There were a number of close contests where the All Blacks were taken to their limits yet on all but one occasion managed to outlast Meyer's men.
However, everyone is beating Allister Coetzee's squad in his first year at the helm: Ireland, Australia, New Zealand and Argentina.
All that mystique, all those stories both fabled and true about the Springbok strengths are being eroded.
All the advantages lie with the Boks until you compare the teams.
They are at home eating their own braii and dossing down in their own beds while the All Blacks were on the road to Argentina and then had three flights in a 24-hour roster to get to their hotel in Durban. Forecasts for the test suggest rain, which is seen as another boost for the Boks.
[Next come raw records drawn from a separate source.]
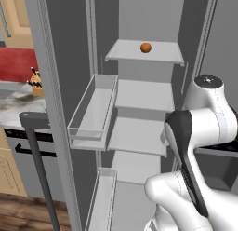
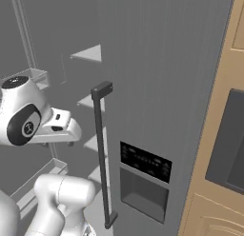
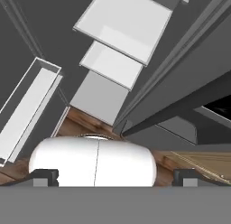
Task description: Pick the tangerine and peach from the fridge and place them inside the tupperware on the counter.
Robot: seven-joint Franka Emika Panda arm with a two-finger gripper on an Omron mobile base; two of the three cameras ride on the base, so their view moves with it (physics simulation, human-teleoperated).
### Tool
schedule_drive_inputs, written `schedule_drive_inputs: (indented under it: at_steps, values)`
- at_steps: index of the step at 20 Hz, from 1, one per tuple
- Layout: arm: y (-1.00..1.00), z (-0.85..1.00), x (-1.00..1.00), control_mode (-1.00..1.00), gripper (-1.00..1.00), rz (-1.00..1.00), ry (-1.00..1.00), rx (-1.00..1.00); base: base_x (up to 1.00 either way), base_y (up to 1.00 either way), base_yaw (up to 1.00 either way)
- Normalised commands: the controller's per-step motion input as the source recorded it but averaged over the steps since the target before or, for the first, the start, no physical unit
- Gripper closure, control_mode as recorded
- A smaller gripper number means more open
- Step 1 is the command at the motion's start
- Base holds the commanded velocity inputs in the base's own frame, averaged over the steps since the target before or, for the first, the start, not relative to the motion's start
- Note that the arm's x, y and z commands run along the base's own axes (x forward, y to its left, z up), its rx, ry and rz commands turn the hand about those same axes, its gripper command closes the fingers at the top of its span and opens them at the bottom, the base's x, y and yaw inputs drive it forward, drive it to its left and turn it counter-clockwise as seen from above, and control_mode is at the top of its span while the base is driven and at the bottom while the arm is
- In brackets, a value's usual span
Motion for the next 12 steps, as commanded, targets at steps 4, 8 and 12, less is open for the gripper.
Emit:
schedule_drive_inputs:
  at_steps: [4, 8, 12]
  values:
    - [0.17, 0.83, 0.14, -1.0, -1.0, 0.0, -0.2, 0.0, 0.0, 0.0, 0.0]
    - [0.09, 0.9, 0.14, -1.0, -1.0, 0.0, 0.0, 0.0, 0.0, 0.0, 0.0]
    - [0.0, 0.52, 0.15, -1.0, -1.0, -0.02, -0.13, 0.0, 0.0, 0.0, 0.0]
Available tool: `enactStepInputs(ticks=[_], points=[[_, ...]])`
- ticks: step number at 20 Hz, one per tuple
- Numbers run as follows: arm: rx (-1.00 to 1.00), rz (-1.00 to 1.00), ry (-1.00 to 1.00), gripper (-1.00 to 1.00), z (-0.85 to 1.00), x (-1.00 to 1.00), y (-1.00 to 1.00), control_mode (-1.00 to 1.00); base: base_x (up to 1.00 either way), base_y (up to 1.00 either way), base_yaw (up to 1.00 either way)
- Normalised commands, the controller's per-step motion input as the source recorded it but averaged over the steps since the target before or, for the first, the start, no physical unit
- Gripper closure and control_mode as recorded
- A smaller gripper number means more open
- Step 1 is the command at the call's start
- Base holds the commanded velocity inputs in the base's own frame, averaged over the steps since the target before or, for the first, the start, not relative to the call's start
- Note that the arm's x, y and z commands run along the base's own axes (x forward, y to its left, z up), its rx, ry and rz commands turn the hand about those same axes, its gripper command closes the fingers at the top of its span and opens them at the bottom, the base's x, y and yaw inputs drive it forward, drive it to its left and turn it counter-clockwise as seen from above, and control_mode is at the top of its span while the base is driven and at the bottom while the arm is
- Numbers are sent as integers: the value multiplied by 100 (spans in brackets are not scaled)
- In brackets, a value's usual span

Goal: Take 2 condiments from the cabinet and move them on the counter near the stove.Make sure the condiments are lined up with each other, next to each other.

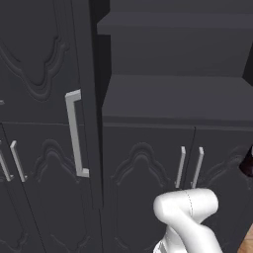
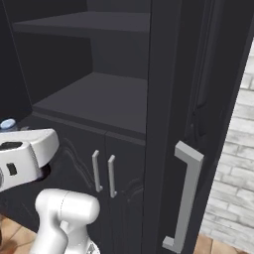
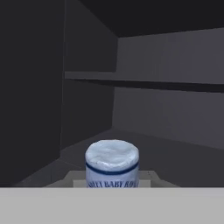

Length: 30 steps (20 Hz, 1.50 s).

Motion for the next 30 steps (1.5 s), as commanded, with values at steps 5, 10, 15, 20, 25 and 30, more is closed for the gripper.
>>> enactStepInputs(ticks=[5,10,15,20,25,30], points=[[0,0,0,100,0,0,0,100,-71,12,0],[0,0,0,100,0,0,0,100,-66,42,0],[0,0,0,100,0,0,0,100,-57,66,4],[0,0,0,100,0,0,0,100,-46,84,19],[0,0,0,100,0,0,0,100,-37,77,35],[0,0,0,100,0,0,0,100,-18,62,41]])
But it's all talk about damage limitation, ways to restrict the All Blacks and methods to cut down the victory margin. Even that great and proud Springbok midfielder Jean de Villiers is talking about another All Black march to victory.
It's as inevitable as Aaron Smith ... you know the rest.
There's some sting in the Boks where they have world class locks Eben Etzebeth and Lood de Jaager, robust loosie Francois Louw, some random sting from captain Adriaan Strauss and an occasional backline hiss but not much more.
They are cheddar which the All Blacks should turn into Swiss cheese, it's only a question of how long the process takes.
When the backs get the ball, Morne Steyn is so far back, Brodie Retallick needs to change his contact lenses to discover him, while the Bok halfback has to alter his passing protractor by about 90 degrees. That allows the All Blacks to flood across the advantage line as Steyne resorts to his A, B and C tactical kicking plans.
All the All Black ideas are a metre sharper than their rivals. They know what they are doing because they have trained so effectively, while the Boks are catching the ball, then thinking what they should do.
Their instincts are to hug possession rather than let it free. That's fine, and when it's done well, as England and Argentina have shown, it becomes a destructively accurate way of breaking down the All Black resistance.
The Boks have not mastered that level of precision and when they spill possession or kick it away recklessly, they become vulnerable.
Maybe they will find the magic elixir early on Sunday to stop the All Blacks.
Very few expected the 18-18 deadlock against the Wallabies in 2012 which halted the All Blacks bid for a record winning sequence or another impasse against the Wallabies in 2014.
If the All Blacks go "bone deep" in their preparation, they will equal the world record in what has been a year of continued acceleration from the men in black.